(What is being asked): Within the records below, find each line with the word "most" and copy it out.

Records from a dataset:
____

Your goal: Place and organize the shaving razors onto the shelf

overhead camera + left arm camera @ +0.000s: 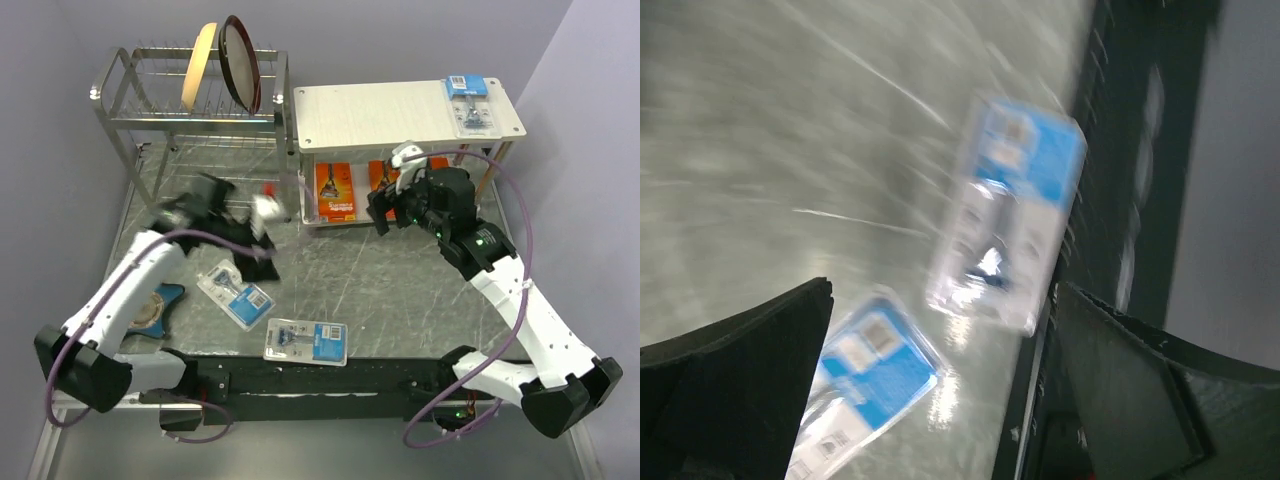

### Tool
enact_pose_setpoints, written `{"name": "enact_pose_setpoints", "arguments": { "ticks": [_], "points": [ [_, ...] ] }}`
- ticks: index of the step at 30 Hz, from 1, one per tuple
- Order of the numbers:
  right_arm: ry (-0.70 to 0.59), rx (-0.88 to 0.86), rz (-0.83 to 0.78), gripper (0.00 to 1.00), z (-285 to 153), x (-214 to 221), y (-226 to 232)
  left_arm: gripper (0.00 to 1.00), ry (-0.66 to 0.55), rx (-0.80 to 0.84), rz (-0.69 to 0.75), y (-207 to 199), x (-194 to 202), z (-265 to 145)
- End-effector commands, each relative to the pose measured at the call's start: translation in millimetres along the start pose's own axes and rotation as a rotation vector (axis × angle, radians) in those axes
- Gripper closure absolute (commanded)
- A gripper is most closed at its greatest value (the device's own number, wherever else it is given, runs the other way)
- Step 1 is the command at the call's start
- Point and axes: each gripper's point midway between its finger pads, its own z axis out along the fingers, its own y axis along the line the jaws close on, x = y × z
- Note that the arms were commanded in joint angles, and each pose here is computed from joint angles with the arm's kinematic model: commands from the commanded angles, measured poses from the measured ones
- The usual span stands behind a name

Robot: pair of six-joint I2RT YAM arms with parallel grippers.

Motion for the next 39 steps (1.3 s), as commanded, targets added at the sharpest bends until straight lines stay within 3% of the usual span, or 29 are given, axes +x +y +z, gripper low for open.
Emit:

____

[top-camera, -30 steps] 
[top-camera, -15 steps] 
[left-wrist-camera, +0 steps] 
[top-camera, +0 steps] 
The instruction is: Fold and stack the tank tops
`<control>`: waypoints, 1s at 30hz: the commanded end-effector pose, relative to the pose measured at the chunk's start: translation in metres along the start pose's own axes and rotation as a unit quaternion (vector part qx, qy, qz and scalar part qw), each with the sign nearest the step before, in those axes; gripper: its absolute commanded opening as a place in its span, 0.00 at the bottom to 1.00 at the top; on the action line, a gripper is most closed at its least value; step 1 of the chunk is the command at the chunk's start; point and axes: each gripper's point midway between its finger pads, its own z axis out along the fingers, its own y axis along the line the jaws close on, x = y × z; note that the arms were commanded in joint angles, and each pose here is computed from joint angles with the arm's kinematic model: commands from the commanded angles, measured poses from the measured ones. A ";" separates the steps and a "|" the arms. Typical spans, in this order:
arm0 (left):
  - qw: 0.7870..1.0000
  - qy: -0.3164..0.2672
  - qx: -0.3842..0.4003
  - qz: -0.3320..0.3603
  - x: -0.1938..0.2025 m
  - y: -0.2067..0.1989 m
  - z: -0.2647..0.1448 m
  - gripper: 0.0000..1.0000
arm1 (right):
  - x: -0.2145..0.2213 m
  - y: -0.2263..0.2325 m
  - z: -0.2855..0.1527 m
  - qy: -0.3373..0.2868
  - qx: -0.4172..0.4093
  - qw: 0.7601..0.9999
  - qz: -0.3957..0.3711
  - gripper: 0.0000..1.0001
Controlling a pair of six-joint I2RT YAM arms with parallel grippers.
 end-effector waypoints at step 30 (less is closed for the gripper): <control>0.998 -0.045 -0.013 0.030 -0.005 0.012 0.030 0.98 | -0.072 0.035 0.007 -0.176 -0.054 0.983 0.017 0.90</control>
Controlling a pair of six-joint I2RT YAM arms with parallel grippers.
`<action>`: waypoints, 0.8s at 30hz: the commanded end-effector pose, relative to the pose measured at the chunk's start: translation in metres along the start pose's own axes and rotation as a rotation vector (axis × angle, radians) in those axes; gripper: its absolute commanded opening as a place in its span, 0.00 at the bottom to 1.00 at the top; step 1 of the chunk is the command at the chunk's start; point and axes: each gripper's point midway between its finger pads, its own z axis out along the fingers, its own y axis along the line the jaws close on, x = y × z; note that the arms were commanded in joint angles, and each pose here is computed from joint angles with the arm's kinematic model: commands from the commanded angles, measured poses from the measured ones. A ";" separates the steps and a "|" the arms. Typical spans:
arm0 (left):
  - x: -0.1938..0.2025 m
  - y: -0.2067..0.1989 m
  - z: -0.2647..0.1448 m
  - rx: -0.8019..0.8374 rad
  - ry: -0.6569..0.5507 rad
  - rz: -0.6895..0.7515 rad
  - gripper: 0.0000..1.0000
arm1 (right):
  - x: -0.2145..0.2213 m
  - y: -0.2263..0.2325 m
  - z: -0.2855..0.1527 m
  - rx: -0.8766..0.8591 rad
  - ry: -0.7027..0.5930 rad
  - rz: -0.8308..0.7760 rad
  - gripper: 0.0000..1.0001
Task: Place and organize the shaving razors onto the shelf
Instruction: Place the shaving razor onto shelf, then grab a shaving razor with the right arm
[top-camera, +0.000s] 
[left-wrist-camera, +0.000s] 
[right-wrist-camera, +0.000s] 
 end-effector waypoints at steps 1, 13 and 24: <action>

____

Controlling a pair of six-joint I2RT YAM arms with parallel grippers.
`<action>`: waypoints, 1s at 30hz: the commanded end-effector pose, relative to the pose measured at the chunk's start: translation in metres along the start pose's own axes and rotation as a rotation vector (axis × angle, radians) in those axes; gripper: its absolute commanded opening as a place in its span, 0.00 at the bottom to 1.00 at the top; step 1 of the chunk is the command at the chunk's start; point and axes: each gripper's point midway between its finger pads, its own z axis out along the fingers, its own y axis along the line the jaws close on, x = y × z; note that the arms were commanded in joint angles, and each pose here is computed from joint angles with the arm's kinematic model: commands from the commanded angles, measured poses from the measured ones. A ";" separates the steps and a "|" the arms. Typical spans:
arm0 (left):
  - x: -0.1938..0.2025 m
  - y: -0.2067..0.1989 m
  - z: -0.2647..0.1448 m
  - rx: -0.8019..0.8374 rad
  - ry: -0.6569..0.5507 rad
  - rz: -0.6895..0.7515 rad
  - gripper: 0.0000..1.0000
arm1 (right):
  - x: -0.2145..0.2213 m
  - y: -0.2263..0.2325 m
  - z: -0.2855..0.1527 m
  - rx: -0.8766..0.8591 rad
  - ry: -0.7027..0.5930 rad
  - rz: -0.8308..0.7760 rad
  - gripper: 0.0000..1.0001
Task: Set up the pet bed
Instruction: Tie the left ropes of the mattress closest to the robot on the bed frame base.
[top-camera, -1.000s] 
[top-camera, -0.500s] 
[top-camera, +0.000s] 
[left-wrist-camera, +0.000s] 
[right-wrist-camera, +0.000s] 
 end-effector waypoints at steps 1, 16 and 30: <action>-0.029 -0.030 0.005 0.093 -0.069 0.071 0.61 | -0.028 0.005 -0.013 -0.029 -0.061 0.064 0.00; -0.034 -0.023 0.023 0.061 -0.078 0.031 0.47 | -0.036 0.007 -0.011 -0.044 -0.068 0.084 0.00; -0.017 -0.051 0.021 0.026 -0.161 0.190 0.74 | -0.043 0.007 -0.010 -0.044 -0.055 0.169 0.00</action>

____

(Answer space):
- A gripper is most closed at its greatest value (the device's own number, wherever else it is given, runs the other way)
`<control>`: waypoints, 1s at 30hz: the commanded end-effector pose, relative to the pose measured at the chunk's start: translation in metres along the start pose's own axes and rotation as a unit quaternion (vector part qx, qy, qz and scalar part qw), each with the sign nearest the step before, in those axes; gripper: its absolute commanded opening as a place in its span, 0.00 at the bottom to 1.00 at the top; on the action line, a gripper is most closed at its least value; step 1 of the chunk is the command at the chunk's start; point and axes: each gripper's point midway between its finger pads, its own z axis out along the fingers, its own y axis along the line the jaws close on, x = y × z; note that the arms were commanded in joint angles, and each pose here is computed from joint angles with the arm's kinematic model: commands from the commanded angles, measured poses from the measured ones. A ";" separates the steps and a "|" the arms. Typical spans, in this order:

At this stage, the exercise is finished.